This book goes a long way toward elucidating the role a number of German women played as "agents of death" in the Nazi Holocaust.
Before coming to this book, I had thought that the only German women who had willingly taken part in killing Jews and other peoples regarded as "undesirables" by the Nazis were the SS auxiliaries in the concentration camps like Ravensbruck and Bergen Belsen, who acquired a reputation for brutality. But in "Hitler's Furies", the reader learns that there were also German women working in areas as diverse as nursing, teaching, and secretarial work in the East following both the conquest of Poland and Hitler's invasion of the Soviet Union who were witnesses to the killings of Jews. Indeed, some, such as Erna Petri and Gertrude Segel, crossed the line and gladly engaged in murder on several occasions.

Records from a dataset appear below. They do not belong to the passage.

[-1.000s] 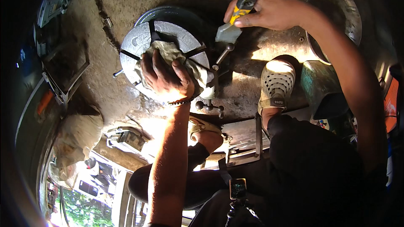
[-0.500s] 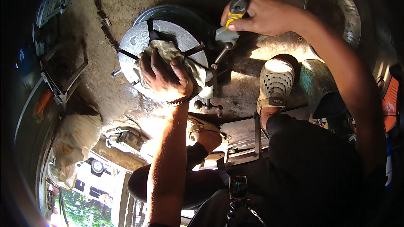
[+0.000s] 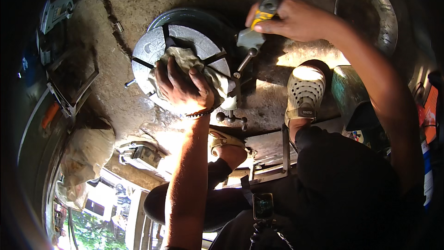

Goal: The person cleans a circular metal mechanical part using a brush and a rag. They repeatedly scrub the surface, wipe it with a cloth, and dip the brush into a container of liquid to continue cleaning.

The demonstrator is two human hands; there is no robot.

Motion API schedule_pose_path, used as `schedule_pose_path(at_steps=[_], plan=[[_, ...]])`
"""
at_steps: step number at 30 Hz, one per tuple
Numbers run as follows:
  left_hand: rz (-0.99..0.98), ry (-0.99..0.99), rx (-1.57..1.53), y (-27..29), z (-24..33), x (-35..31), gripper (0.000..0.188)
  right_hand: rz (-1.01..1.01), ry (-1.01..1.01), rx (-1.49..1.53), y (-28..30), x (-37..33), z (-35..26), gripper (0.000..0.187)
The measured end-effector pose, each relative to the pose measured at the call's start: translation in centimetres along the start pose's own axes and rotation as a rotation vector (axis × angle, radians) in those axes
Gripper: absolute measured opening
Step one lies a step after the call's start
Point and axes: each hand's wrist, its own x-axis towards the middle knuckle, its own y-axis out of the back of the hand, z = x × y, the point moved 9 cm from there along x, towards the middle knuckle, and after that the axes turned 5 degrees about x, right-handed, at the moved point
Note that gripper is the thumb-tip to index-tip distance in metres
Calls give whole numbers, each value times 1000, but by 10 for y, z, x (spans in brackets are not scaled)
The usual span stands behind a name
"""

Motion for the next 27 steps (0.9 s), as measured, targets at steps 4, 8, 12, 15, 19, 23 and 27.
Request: schedule_pose_path(at_steps=[4,8,12,15,19,23,27], plan=[[-14,30,-19,-2,-5,-1,56,123,-119,80,11,-49,19,27],[-51,50,-41,-3,-8,-2,56,440,-185,518,5,-107,28,18],[-51,17,44,-1,-6,-3,54,660,-371,752,-18,-131,45,21],[-32,28,-19,-1,-7,-7,55,698,-294,774,-23,-121,43,20],[-26,95,-82,-1,-13,-9,60,751,-235,727,-18,-114,42,19],[-33,66,-270,19,-2,0,56,739,-224,715,-17,-114,41,20],[-173,51,-151,39,37,12,26,847,-199,731,-10,-120,40,17]])
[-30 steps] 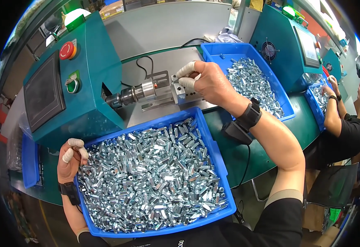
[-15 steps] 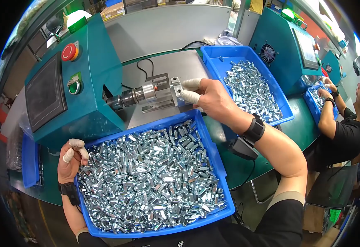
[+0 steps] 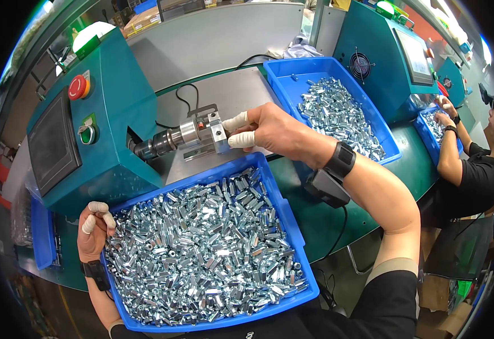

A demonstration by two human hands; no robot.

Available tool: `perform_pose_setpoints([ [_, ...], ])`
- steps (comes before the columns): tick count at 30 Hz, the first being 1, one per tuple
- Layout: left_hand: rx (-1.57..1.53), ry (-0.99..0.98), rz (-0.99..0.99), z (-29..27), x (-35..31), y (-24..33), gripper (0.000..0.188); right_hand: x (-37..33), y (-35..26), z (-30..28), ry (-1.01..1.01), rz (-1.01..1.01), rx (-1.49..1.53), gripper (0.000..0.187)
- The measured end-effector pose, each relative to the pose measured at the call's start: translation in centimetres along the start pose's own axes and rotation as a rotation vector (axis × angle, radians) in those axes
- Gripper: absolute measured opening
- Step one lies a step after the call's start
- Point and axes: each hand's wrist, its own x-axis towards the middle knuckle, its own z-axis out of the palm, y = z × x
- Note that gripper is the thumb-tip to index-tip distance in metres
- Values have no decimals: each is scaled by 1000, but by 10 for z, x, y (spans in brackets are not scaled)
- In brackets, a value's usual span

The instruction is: The person picks up a metal component from a blue bin, places it into the machine's fixture, and then removes it and places it into a separate blue bin after the machine cycles.

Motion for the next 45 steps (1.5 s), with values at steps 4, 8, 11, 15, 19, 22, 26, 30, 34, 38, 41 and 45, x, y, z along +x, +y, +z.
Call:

What is remarkable about this story is how the role of these murderous women in the service of the Third Reich was largely hidden or ignored for close to 70 years after the Second World War. The author explains why this was allowed to happen and endeavors to inform and educate the reader about the role of women in the Third Reich, the Nazis' attitudes about women, and the postwar lives of the women who had chosen to kill in support of the Hitler regime. I'm glad to have read this book, for it gives the reader an added insight into how the Holocaust made some women willing executioners of the Final Solution.